Le dissonanze è una raccolta che su questo confine con la prosa si muove avanti e indietro, un "prezioso libro di poesie, nato di giorno in giorno nell'arco di una convalescenza", come scrive Michela Meschini nella prefazione. 
Persone amate e incontrate per caso, il male che accade, le dimensioni del tempo e dell'amore: i testi sono il frutto di quella portentosa «memoria-magazzino» dalla quale Bruck sembra pescare aneddoti, immagini e riflessioni.
Scritta in italiano, lingua adottiva e scelta con consapevolezza umana e letteraria, sorretta da una voce tenace e chiara, questa raccolta è un inno al ricordare e al raccontare.
Gli elementi di dissonanza evocati dal titolo stanno nelle piccole pieghe esistenziali, nelle cose di ogni giorno, nell'intensità degli sguardi e nelle espressioni dei volti. I testi sono accomunati da alcuni temi che sorreggono il libro come travi portanti: le memorie della Shoah e i pesi che l'autrice porta da sopravvissuta, il tempo che passa  cambiando i corpi, le menti e le foglie dei grandi alberi, la vecchiaia e la solitudine, le piccole e grandi crudeltà che le persone compiono, la differenza tra la morte atroce e quella naturale, il consenso e le molestie sessuali (tematica che chiude in modo commovente il volume con una rassegna di vite femminili di ogni età colpite e danneggiate dagli uomini). 

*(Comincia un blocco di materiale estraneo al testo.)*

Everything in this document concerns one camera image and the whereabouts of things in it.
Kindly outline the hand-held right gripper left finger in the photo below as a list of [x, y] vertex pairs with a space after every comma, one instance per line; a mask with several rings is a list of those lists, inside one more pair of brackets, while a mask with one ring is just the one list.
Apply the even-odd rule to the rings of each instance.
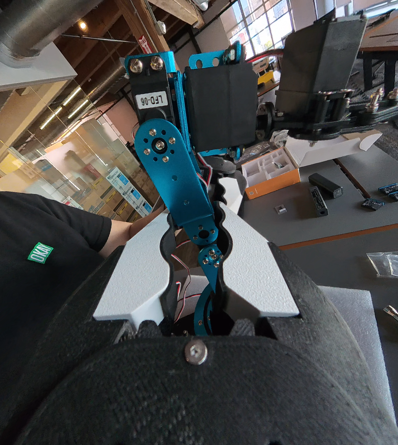
[[97, 321], [174, 322], [178, 292], [170, 261], [176, 249], [173, 218], [163, 211], [131, 238], [118, 259], [93, 313]]

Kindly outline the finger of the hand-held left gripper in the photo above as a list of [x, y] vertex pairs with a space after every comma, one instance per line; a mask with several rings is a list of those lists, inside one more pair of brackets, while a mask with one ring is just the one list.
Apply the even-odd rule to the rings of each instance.
[[216, 208], [221, 212], [222, 217], [228, 214], [238, 215], [243, 200], [243, 192], [240, 189], [238, 179], [232, 177], [222, 177], [217, 179], [216, 184]]

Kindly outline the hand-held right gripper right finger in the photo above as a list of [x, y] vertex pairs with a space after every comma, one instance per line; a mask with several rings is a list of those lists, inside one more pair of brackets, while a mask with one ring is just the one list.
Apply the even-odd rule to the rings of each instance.
[[300, 314], [269, 242], [222, 202], [215, 203], [218, 266], [213, 309], [230, 318]]

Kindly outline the blue toy robot arm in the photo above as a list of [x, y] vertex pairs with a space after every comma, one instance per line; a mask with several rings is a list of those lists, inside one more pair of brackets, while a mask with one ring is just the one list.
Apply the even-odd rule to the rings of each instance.
[[201, 248], [209, 285], [195, 309], [195, 334], [212, 335], [223, 313], [213, 309], [218, 266], [216, 198], [209, 196], [215, 150], [234, 160], [245, 146], [286, 130], [312, 143], [371, 130], [398, 116], [398, 88], [351, 104], [347, 88], [367, 20], [332, 10], [290, 34], [284, 48], [246, 59], [235, 41], [223, 51], [192, 55], [184, 72], [173, 52], [128, 56], [139, 128], [135, 150], [173, 218]]

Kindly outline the person's left forearm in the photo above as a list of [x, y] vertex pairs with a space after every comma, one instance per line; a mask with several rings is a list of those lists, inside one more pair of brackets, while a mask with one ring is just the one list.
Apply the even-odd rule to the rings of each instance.
[[111, 230], [105, 245], [99, 252], [100, 256], [107, 258], [117, 247], [124, 246], [132, 237], [163, 213], [164, 210], [165, 206], [163, 204], [156, 211], [134, 223], [112, 220]]

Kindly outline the black desk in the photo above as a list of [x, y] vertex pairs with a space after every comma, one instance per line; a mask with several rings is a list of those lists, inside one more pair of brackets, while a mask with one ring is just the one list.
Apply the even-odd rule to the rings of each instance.
[[388, 305], [398, 311], [398, 278], [377, 277], [367, 257], [388, 251], [398, 251], [398, 228], [289, 249], [285, 254], [317, 284], [371, 293], [398, 424], [398, 321], [383, 311]]

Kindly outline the grey desk with wooden edge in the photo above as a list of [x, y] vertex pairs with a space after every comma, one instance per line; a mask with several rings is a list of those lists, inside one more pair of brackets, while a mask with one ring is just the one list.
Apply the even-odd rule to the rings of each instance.
[[[300, 183], [252, 200], [244, 199], [242, 218], [277, 246], [398, 224], [398, 202], [378, 191], [380, 187], [398, 183], [398, 162], [375, 145], [366, 152], [342, 157], [339, 162], [371, 197], [384, 201], [385, 205], [377, 211], [362, 208], [365, 198], [340, 166], [328, 160], [301, 168]], [[324, 195], [328, 216], [316, 216], [308, 192], [308, 176], [313, 173], [343, 187], [341, 197]], [[278, 215], [274, 209], [278, 205], [284, 205], [287, 212]]]

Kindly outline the orange white cardboard box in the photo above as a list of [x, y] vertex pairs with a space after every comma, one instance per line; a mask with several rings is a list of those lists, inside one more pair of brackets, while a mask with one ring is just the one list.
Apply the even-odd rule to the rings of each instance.
[[289, 137], [284, 148], [242, 164], [248, 199], [254, 199], [301, 181], [300, 168], [343, 156], [366, 152], [382, 133], [349, 133], [312, 143]]

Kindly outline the stack of cardboard boxes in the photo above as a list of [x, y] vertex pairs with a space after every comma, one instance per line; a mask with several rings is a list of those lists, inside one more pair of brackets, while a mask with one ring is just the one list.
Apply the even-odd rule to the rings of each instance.
[[61, 203], [107, 218], [135, 222], [149, 215], [159, 198], [148, 174], [137, 169], [126, 174], [118, 167], [91, 184], [78, 179], [79, 190], [60, 200]]

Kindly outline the black slotted bar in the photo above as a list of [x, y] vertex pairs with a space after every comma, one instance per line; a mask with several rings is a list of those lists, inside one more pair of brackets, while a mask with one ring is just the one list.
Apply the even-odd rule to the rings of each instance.
[[324, 201], [324, 198], [318, 188], [318, 186], [311, 186], [309, 188], [309, 193], [312, 198], [313, 204], [315, 206], [315, 212], [317, 217], [328, 216], [329, 210]]

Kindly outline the black rectangular block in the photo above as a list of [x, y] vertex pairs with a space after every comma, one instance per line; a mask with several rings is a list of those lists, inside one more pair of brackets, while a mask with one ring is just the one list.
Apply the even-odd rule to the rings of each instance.
[[308, 177], [308, 181], [313, 186], [317, 186], [319, 189], [321, 189], [330, 198], [338, 198], [343, 194], [342, 186], [335, 184], [333, 181], [330, 181], [319, 173], [310, 175]]

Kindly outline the grey foam mat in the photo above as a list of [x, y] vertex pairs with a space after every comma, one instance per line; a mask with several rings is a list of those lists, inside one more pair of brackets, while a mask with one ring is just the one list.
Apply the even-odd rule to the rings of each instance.
[[[182, 284], [181, 296], [176, 309], [177, 316], [182, 306], [181, 297], [187, 287], [186, 282], [188, 280], [184, 276], [185, 274], [182, 275], [180, 272], [176, 272], [176, 274], [178, 275], [177, 280]], [[204, 275], [192, 275], [191, 279], [192, 283], [186, 290], [186, 307], [182, 312], [181, 321], [186, 321], [185, 318], [194, 313], [200, 293], [207, 286], [207, 279]], [[319, 285], [319, 288], [334, 304], [352, 331], [365, 357], [375, 387], [383, 399], [385, 409], [396, 423], [389, 379], [370, 292], [321, 285]]]

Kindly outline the silver air duct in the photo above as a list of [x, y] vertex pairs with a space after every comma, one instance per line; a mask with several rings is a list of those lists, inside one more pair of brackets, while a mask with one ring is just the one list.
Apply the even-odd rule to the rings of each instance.
[[100, 0], [14, 0], [0, 13], [0, 62], [29, 68], [43, 48]]

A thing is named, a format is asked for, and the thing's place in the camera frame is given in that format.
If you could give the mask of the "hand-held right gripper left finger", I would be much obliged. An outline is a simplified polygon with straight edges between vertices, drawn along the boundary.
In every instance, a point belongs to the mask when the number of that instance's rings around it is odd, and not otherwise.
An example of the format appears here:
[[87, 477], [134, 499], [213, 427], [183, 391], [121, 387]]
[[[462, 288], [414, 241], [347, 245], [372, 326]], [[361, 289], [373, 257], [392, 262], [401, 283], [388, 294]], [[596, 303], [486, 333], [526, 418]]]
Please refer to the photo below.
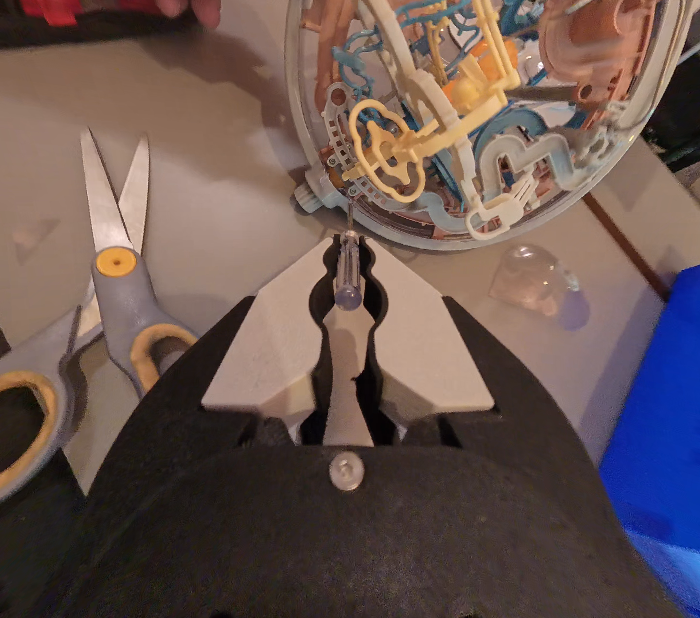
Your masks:
[[262, 287], [202, 399], [207, 410], [277, 418], [298, 442], [326, 433], [333, 367], [324, 318], [333, 307], [336, 238]]

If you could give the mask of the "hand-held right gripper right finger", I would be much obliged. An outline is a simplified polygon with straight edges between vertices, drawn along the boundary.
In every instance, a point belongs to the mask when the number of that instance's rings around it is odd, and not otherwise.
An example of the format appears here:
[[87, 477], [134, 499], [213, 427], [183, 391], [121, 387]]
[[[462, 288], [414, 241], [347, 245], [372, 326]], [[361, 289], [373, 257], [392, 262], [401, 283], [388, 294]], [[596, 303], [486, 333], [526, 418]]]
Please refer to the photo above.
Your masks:
[[492, 410], [443, 295], [373, 239], [361, 239], [360, 261], [373, 324], [355, 389], [372, 444], [429, 417]]

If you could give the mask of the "clear-handled screwdriver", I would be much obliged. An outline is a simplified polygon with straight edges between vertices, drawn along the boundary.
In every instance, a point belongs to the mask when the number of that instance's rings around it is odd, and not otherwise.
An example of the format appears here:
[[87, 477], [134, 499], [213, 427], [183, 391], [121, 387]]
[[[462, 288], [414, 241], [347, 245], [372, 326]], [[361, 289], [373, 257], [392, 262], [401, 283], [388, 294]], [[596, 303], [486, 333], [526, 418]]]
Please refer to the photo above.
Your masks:
[[347, 209], [347, 226], [339, 238], [339, 253], [335, 279], [335, 305], [350, 312], [363, 301], [361, 290], [360, 235], [354, 229], [354, 205]]

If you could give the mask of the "marble maze ball toy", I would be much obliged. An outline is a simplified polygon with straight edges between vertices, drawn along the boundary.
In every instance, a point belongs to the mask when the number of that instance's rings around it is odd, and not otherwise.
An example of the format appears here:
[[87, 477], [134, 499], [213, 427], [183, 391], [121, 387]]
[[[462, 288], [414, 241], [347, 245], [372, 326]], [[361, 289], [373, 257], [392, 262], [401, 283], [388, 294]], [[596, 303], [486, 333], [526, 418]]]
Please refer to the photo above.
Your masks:
[[285, 75], [323, 206], [418, 249], [585, 196], [668, 86], [694, 0], [289, 0]]

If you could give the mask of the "small clear plastic shell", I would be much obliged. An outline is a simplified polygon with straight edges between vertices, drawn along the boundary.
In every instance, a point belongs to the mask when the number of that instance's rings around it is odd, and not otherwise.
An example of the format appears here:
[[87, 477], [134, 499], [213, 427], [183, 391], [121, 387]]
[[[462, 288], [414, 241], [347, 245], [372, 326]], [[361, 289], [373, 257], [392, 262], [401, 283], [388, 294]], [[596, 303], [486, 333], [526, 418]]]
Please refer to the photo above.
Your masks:
[[577, 331], [590, 320], [590, 303], [578, 277], [550, 251], [537, 245], [517, 245], [501, 256], [489, 296], [529, 310]]

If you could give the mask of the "grey orange scissors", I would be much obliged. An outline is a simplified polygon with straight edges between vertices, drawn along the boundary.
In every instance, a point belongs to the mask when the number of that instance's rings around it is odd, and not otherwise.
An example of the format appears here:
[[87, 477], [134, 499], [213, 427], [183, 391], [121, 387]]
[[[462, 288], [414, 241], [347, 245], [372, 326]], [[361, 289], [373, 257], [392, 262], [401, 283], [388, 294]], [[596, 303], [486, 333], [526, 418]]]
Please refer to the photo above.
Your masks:
[[81, 133], [85, 190], [95, 255], [83, 301], [1, 358], [1, 391], [29, 389], [42, 411], [27, 450], [1, 472], [1, 501], [25, 487], [72, 437], [82, 414], [69, 369], [102, 336], [110, 360], [142, 399], [161, 374], [153, 347], [197, 336], [159, 306], [141, 255], [148, 209], [150, 148], [142, 137], [119, 195], [113, 190], [92, 131]]

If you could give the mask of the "blue storage bin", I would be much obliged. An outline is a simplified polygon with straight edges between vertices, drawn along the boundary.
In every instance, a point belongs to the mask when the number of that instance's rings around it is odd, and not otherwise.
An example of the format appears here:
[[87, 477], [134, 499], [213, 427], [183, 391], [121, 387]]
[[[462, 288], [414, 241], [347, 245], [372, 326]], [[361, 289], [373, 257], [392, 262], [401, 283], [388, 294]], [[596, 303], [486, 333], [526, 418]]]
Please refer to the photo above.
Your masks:
[[699, 266], [678, 274], [599, 472], [628, 538], [699, 616]]

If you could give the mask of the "triangular clear plastic scrap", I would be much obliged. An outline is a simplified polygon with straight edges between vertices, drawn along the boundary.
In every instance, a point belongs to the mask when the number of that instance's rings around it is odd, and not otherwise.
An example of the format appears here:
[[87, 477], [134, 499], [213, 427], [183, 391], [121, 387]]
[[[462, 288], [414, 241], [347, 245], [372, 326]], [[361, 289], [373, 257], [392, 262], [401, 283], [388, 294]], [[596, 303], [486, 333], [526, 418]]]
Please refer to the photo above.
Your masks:
[[11, 237], [17, 263], [24, 265], [59, 224], [60, 220], [57, 218], [45, 218], [16, 226], [12, 230]]

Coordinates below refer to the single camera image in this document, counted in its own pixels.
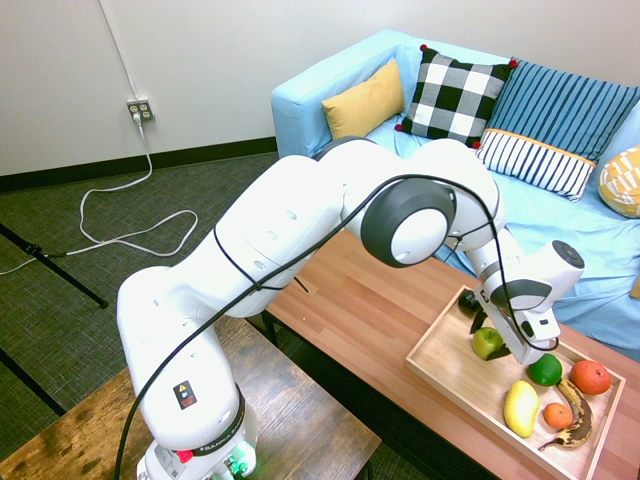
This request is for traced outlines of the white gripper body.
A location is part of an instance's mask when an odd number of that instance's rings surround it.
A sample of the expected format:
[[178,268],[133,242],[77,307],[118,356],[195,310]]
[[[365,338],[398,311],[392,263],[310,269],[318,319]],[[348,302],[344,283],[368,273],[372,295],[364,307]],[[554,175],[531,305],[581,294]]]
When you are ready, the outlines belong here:
[[494,327],[501,335],[511,355],[521,365],[531,365],[538,361],[544,354],[543,351],[529,346],[522,336],[516,331],[516,327],[493,305],[487,306],[487,314]]

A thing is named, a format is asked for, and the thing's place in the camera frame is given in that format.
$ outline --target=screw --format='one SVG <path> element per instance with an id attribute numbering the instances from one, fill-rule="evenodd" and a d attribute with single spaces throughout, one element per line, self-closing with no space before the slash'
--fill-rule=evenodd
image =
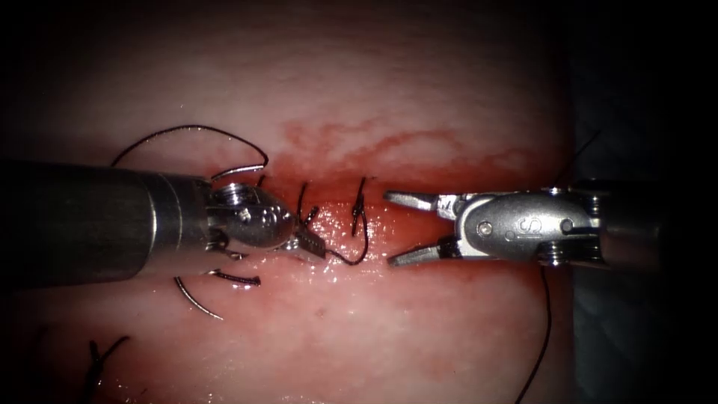
<path id="1" fill-rule="evenodd" d="M 563 219 L 561 220 L 561 231 L 564 233 L 568 233 L 571 230 L 574 229 L 574 222 L 571 221 L 571 219 Z"/>
<path id="2" fill-rule="evenodd" d="M 493 231 L 494 227 L 491 226 L 491 223 L 487 221 L 482 221 L 481 223 L 479 223 L 479 234 L 481 234 L 482 236 L 490 236 L 491 232 Z"/>

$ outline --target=black suture thread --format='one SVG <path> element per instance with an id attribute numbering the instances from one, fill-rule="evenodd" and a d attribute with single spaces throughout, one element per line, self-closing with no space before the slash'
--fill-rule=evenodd
<path id="1" fill-rule="evenodd" d="M 307 187 L 309 186 L 309 183 L 303 183 L 301 184 L 301 190 L 299 191 L 299 198 L 297 200 L 297 220 L 299 223 L 303 224 L 305 227 L 308 227 L 309 224 L 312 222 L 314 217 L 317 213 L 319 213 L 319 206 L 314 205 L 312 206 L 312 209 L 309 211 L 309 215 L 307 215 L 306 218 L 301 218 L 301 205 L 302 201 L 304 201 L 304 194 L 307 192 Z"/>
<path id="2" fill-rule="evenodd" d="M 568 160 L 568 163 L 566 163 L 566 165 L 561 169 L 561 171 L 559 171 L 559 175 L 556 176 L 556 180 L 553 181 L 552 186 L 554 188 L 556 188 L 556 186 L 558 185 L 561 178 L 563 178 L 563 176 L 565 176 L 566 173 L 568 173 L 568 171 L 571 170 L 571 167 L 574 165 L 574 163 L 576 162 L 578 157 L 581 155 L 581 153 L 583 153 L 583 151 L 586 150 L 588 148 L 588 146 L 590 146 L 591 143 L 593 143 L 593 141 L 595 141 L 596 138 L 598 138 L 598 136 L 600 134 L 601 134 L 601 130 L 599 129 L 591 136 L 591 138 L 588 141 L 586 141 L 586 143 L 583 144 L 583 146 L 581 146 L 581 148 L 573 155 L 573 157 L 571 157 L 571 159 Z"/>
<path id="3" fill-rule="evenodd" d="M 260 155 L 260 156 L 262 157 L 262 159 L 263 159 L 262 166 L 266 167 L 267 164 L 269 164 L 269 156 L 267 156 L 267 153 L 264 153 L 264 150 L 260 149 L 257 145 L 255 145 L 254 143 L 250 142 L 250 141 L 247 140 L 247 139 L 240 138 L 240 137 L 237 136 L 237 135 L 233 135 L 233 134 L 231 134 L 231 133 L 229 133 L 229 132 L 226 132 L 226 131 L 224 131 L 224 130 L 222 130 L 222 129 L 217 129 L 217 128 L 214 128 L 214 127 L 211 127 L 211 126 L 205 126 L 205 125 L 180 125 L 180 126 L 175 126 L 175 127 L 169 128 L 169 129 L 163 129 L 163 130 L 160 130 L 160 131 L 158 131 L 158 132 L 150 133 L 149 135 L 147 135 L 147 136 L 143 137 L 142 139 L 136 141 L 135 143 L 133 143 L 133 144 L 131 144 L 129 147 L 127 147 L 125 150 L 122 150 L 122 152 L 121 152 L 119 155 L 117 155 L 117 157 L 114 158 L 114 160 L 113 160 L 112 163 L 110 164 L 110 167 L 114 167 L 115 165 L 117 165 L 117 163 L 119 163 L 121 159 L 123 159 L 125 156 L 127 156 L 127 154 L 129 154 L 129 152 L 133 151 L 134 149 L 136 149 L 136 148 L 137 148 L 138 146 L 140 146 L 141 144 L 147 143 L 148 141 L 150 141 L 150 140 L 152 140 L 152 139 L 154 139 L 154 138 L 156 138 L 156 137 L 158 137 L 158 136 L 167 135 L 168 133 L 177 132 L 177 131 L 185 130 L 185 129 L 207 130 L 207 131 L 210 131 L 210 132 L 219 133 L 220 135 L 229 136 L 230 138 L 232 138 L 232 139 L 234 139 L 234 140 L 236 140 L 236 141 L 240 141 L 240 142 L 242 142 L 242 143 L 248 145 L 249 147 L 253 148 L 257 153 L 259 153 L 259 155 Z M 221 171 L 219 174 L 213 175 L 213 176 L 212 176 L 212 179 L 214 180 L 214 179 L 216 179 L 216 178 L 218 178 L 218 177 L 221 177 L 221 175 L 222 175 L 224 172 L 227 172 L 227 171 Z"/>
<path id="4" fill-rule="evenodd" d="M 361 183 L 359 184 L 359 190 L 357 191 L 357 199 L 354 202 L 354 206 L 352 207 L 352 237 L 356 237 L 357 235 L 357 221 L 359 217 L 361 217 L 362 222 L 362 229 L 364 233 L 364 248 L 356 260 L 350 260 L 347 257 L 344 257 L 342 254 L 335 250 L 331 250 L 327 248 L 327 252 L 331 255 L 334 255 L 335 257 L 339 258 L 343 263 L 346 265 L 354 266 L 362 263 L 364 261 L 364 258 L 366 258 L 366 253 L 369 252 L 369 229 L 366 225 L 366 211 L 364 210 L 364 183 L 366 182 L 366 177 L 361 178 Z"/>
<path id="5" fill-rule="evenodd" d="M 214 275 L 214 276 L 216 276 L 216 277 L 218 277 L 218 278 L 227 279 L 228 281 L 237 282 L 237 283 L 240 283 L 240 284 L 254 285 L 254 286 L 261 286 L 261 285 L 262 285 L 262 280 L 261 280 L 260 277 L 258 277 L 258 276 L 255 276 L 255 277 L 253 277 L 253 278 L 242 278 L 242 277 L 240 277 L 240 276 L 228 275 L 228 274 L 225 274 L 225 273 L 220 272 L 220 271 L 218 271 L 218 270 L 212 272 L 212 275 Z"/>
<path id="6" fill-rule="evenodd" d="M 332 250 L 330 248 L 327 248 L 327 252 L 329 254 L 334 255 L 335 257 L 339 258 L 343 263 L 345 263 L 346 265 L 349 265 L 349 266 L 359 265 L 360 263 L 362 263 L 362 261 L 364 261 L 364 258 L 366 258 L 366 253 L 369 252 L 369 231 L 368 231 L 367 225 L 366 225 L 366 213 L 364 213 L 364 211 L 362 210 L 360 216 L 361 216 L 362 228 L 363 228 L 363 233 L 364 233 L 364 248 L 363 248 L 359 258 L 352 261 L 349 258 L 344 257 L 339 252 Z"/>
<path id="7" fill-rule="evenodd" d="M 102 372 L 105 369 L 105 362 L 107 361 L 107 358 L 109 358 L 110 355 L 112 355 L 112 353 L 127 340 L 129 340 L 128 336 L 125 335 L 121 337 L 119 340 L 115 341 L 112 346 L 110 346 L 110 349 L 108 349 L 104 355 L 99 354 L 97 343 L 93 340 L 90 341 L 90 357 L 92 364 L 85 374 L 85 383 L 82 386 L 82 392 L 77 400 L 78 404 L 89 404 L 91 402 L 92 396 L 95 394 L 97 385 L 102 377 Z"/>
<path id="8" fill-rule="evenodd" d="M 533 369 L 531 369 L 531 374 L 529 374 L 529 378 L 526 380 L 524 388 L 521 389 L 521 392 L 518 394 L 518 397 L 516 397 L 516 404 L 521 404 L 521 400 L 524 399 L 524 395 L 526 395 L 526 392 L 529 390 L 529 386 L 531 385 L 531 382 L 533 382 L 533 378 L 536 377 L 536 373 L 539 371 L 541 362 L 544 360 L 544 355 L 546 355 L 548 341 L 551 338 L 551 323 L 553 321 L 553 316 L 551 314 L 551 297 L 548 288 L 548 281 L 546 280 L 545 266 L 541 266 L 540 273 L 541 282 L 544 284 L 544 292 L 546 293 L 546 335 L 544 336 L 544 343 L 543 345 L 541 345 L 541 351 L 538 353 L 536 363 L 533 365 Z"/>

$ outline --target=silver metal tip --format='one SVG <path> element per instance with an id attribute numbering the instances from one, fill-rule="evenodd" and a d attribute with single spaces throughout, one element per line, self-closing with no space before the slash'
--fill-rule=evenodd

C'è molta infanzia in questi testi, c'è il ricordo di un fratello che si chiude nel silenzio dopo il lager, quello di un padre stanco e dalla tristezza incompresa, quello di una mamma a cui non si è potuto regalare un cappotto caldo, delle scarpe comoda e un ripostiglio pieno di provviste. 
Le ceneri del nazismo ancora ricoprono di atrocità i volti e i pensieri mentre si cantano canzoni e ninne nanne per andare avanti e si prova a digerire «l'indigeribile». I lampi di immagini sono gli stessi a cui Edith Bruck ha dato forma anche nel romanzo Il pane perduto e nei racconti di Andremo in città, testimonianze di come la Shoah resti sempre dentro, strappi a se stessi, si allunghi a gettare un'ombra costante come trauma personale e collettivo. 

Bruck non ha paura di guardare in faccia «il mondo ingiusto» e le tristezze, né di aprire i cassetti scomodi di questa memoria tentacolare. È proprio attraverso il ricordo che si costruiscono i ponti tra le persone, si colmano i vuoti e si trova del calore. Le dissonanze sono quelle che emergono a furia di ricordare e sono il frutto dell'incontro tra passato, presente e futuro come «tempo unico» e nuovo. Un tempo dilatato che ci abbraccia nell'invito a superare l'indifferenza, a rivolgerci parole buone, sguardi di ascolto, timidi tocchi della mano. Le dissonanze di questa raccolta riescono nei loro frammenti a curare un po' la solitudine; la vita annotata su fogli a quadrettini non è certo meno dolorosa ma appare sicuramente più umana.